The synthesis and antimicrobial properties of 5-[(4-Bromophenyl)acetamido]-2-(4-tertbutylphenyl) benzoxazole are reported in the present work. The optimized molecular structure, (1)H NMR, vibrational frequencies, corresponding vibrational assignments of 5-[(4-Bromophenyl)acetamido]-2-(4-tert-butylphenyl) benzoxazole have been investigated experimentally and theoretically using Gaussian09 software package. Potential energy distribution of the normal modes of vibrations was done using GAR2PED program. The HOMO and LUMO analysis is used to determine the charge transfer within the molecule. The stability of the molecule arising from hyper-conjugative interaction and charge delocalization has been analyzed using NBO analysis. MEP was performed by the SDD method and the predicted infrared intensities have also been reported. The calculated geometrical parameters are in agreement with that of similar derivates. The first hyperpolarizability is high and the title compound is suitable for further NLO studies. Microbiological results indicated that the title compound possessed a broad spectrum activity against the tested Gram-positive, Gram-negative bacteria.
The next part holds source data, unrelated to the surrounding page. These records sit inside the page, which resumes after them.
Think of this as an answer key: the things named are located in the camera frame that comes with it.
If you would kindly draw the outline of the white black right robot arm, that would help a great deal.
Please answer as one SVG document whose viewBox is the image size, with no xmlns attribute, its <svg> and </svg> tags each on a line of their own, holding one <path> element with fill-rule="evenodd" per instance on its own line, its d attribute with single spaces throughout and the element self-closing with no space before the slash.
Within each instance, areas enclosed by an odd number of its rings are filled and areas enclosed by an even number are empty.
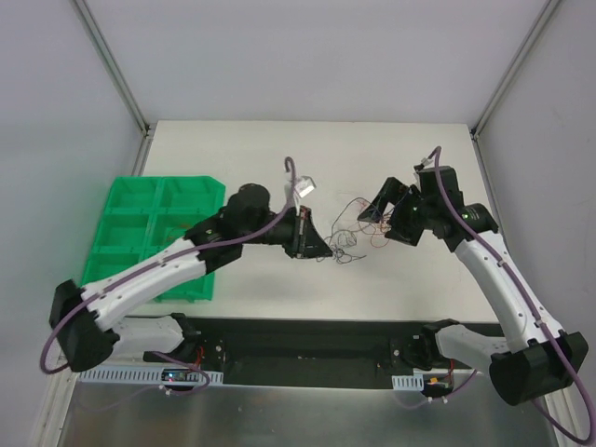
<svg viewBox="0 0 596 447">
<path fill-rule="evenodd" d="M 453 168 L 418 168 L 417 179 L 406 185 L 386 178 L 359 221 L 378 224 L 391 206 L 387 239 L 415 247 L 429 231 L 443 241 L 476 280 L 503 334 L 485 336 L 447 318 L 425 325 L 401 350 L 402 360 L 423 371 L 458 360 L 488 375 L 512 406 L 569 387 L 589 352 L 586 339 L 567 332 L 539 302 L 490 211 L 464 200 Z"/>
</svg>

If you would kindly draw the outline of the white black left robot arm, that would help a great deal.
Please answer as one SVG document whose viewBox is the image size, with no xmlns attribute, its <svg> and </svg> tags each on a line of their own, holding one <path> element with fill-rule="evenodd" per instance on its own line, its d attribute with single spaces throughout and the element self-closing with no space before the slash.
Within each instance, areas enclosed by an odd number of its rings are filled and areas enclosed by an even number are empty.
<svg viewBox="0 0 596 447">
<path fill-rule="evenodd" d="M 50 340 L 60 345 L 66 368 L 81 373 L 113 354 L 194 361 L 199 331 L 184 314 L 138 318 L 130 313 L 238 260 L 247 244 L 280 246 L 292 259 L 332 256 L 312 222 L 310 208 L 292 198 L 274 213 L 269 201 L 265 187 L 245 184 L 216 214 L 144 261 L 82 287 L 72 280 L 62 282 L 54 293 L 49 325 Z"/>
</svg>
本工作报道了 5-[(4-溴苯基)乙酰氨基]-2-(4-叔丁基苯基)苯并恶唑的合成及抗菌性能。采用 Gaussian09 软件包实验和理论研究了 5-[(4-溴苯基)乙酰氨基]-2-(4-叔丁基苯基)苯并恶唑的优化分子结构、(1)H NMR、振动频率及相应的振动归属。利用 GAR2PED 程序对振动模式的势能分布进行了分析。通过 HOMO 和 LUMO 分析,确定了分子内的电荷转移。利用 NBO 分析研究了超共轭相互作用和电荷离域导致分子稳定性。采用 SDD 方法进行 MEP 分析,并报告了预测的红外强度。计算得到的几何参数与类似衍生物一致。该化合物的一阶超极化率较高,适合进一步进行 NLO 研究。微生物学结果表明,标题化合物对测试的革兰氏阳性、革兰氏阴性细菌具有广谱活性。